Do You Practice Medication Safety?

A list of questions to help you decide if you and your loved one are practicing medication safety.

As a caregiver, one of your main concerns is probably helping your loved one maintain his or her health. The administration of medicine is one important aspect of this process, and there are a few things that you can do to ensure that your loved one is taking his or her medications correctly. To find out if you and your loved one are practicing medication safety, read through the following list. If you answer “yes” to any of the items below, you may not be practicing safe medication administration.

  • I have crushed or opened capsules to make it easier for my loved one to take the medication.
  • I sometimes mix the medication with hot water or tea to make it easier for my loved one to take.
  • I have given my loved one his or her medication after he or she has had alcohol.
  • I sometimes mix the medication with food although I have never consulted the doctor about doing so.
  • My loved one’s doctor told me that I could mix the medication with food, so I often prepare it well in advance to save time later.
  • I sometimes check the medication container before giving my loved one his or her medications.
  • My loved one takes his or her own medicine sometimes. He or she may need special labeling on the container to identify the medication, but I haven’t contacted my pharmacist about making such changes.
  • I have the medication that my loved one currently takes in the front of the medicine cabinet, and all of the old medicine containers stored behind.
  • I have a medication chart that I made a few months ago that I use to keep track of my loved one’s medications.
  • Sometimes my loved one is late getting a dose of medication—or misses one altogether—and I haven’t checked with the doctor about what to do in these situations.
  • My loved one’s prescription wasn’t filled on time, so he or she missed a dose or two.

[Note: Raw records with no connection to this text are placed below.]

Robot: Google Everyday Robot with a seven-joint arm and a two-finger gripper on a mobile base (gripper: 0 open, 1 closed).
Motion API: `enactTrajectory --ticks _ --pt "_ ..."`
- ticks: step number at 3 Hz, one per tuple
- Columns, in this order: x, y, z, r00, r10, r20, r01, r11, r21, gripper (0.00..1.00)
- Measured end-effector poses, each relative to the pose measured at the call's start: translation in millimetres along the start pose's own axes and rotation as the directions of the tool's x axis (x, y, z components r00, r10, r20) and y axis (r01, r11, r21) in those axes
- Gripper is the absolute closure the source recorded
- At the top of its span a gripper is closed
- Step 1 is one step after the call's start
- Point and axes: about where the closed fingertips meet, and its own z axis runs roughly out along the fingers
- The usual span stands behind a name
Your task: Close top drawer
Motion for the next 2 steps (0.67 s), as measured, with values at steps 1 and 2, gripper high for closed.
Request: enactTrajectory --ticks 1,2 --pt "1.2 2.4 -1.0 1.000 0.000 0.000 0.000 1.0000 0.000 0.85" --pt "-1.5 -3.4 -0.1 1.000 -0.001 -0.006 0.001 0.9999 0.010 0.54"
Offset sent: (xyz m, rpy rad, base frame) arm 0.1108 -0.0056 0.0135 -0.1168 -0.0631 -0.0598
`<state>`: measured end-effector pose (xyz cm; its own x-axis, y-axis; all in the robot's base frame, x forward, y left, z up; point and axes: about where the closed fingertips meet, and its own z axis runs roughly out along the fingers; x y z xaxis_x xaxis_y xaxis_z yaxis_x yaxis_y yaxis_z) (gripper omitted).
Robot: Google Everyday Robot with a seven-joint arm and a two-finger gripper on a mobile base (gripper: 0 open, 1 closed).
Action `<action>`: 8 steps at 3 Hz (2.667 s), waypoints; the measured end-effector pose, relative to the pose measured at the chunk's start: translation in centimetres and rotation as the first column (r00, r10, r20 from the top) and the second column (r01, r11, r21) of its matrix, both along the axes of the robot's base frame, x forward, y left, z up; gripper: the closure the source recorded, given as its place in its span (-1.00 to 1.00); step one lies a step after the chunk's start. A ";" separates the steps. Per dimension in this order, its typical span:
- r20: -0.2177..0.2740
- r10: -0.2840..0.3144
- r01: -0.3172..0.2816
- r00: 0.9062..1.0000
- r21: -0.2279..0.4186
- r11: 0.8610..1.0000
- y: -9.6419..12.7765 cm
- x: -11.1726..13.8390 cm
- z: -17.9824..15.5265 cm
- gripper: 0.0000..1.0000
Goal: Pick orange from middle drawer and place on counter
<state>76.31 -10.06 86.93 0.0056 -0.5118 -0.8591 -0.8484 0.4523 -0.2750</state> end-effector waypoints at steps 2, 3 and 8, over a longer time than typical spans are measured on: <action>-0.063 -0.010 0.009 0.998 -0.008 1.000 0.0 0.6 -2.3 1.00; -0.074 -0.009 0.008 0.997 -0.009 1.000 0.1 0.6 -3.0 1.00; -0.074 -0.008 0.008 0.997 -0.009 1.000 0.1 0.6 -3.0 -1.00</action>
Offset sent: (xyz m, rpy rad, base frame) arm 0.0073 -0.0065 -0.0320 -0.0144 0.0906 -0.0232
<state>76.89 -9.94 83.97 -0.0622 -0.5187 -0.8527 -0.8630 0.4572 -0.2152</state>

I didn’t tell the doctor about it because I didn’t want him or her to think that I wasn’t taking good care of my loved one.
  • The medication helped my loved one, so I stopping giving it to him or her before the entire prescription was done.
  • My loved one’s medication is for something pretty general, so when I am suffering from the same problem I take a dose or two instead of going to the store or doctor myself.
  • The prescription label isn’t exactly clear to me, but I read it a few times and think that I figured out what it means.
  • I carry information about my loved one’s medications with me, but my loved one doesn’t because others can just contact me if there is an emergency.
  • My loved one seems like he or she needs more medicine, so I just called the pharmacist and asked for a refill.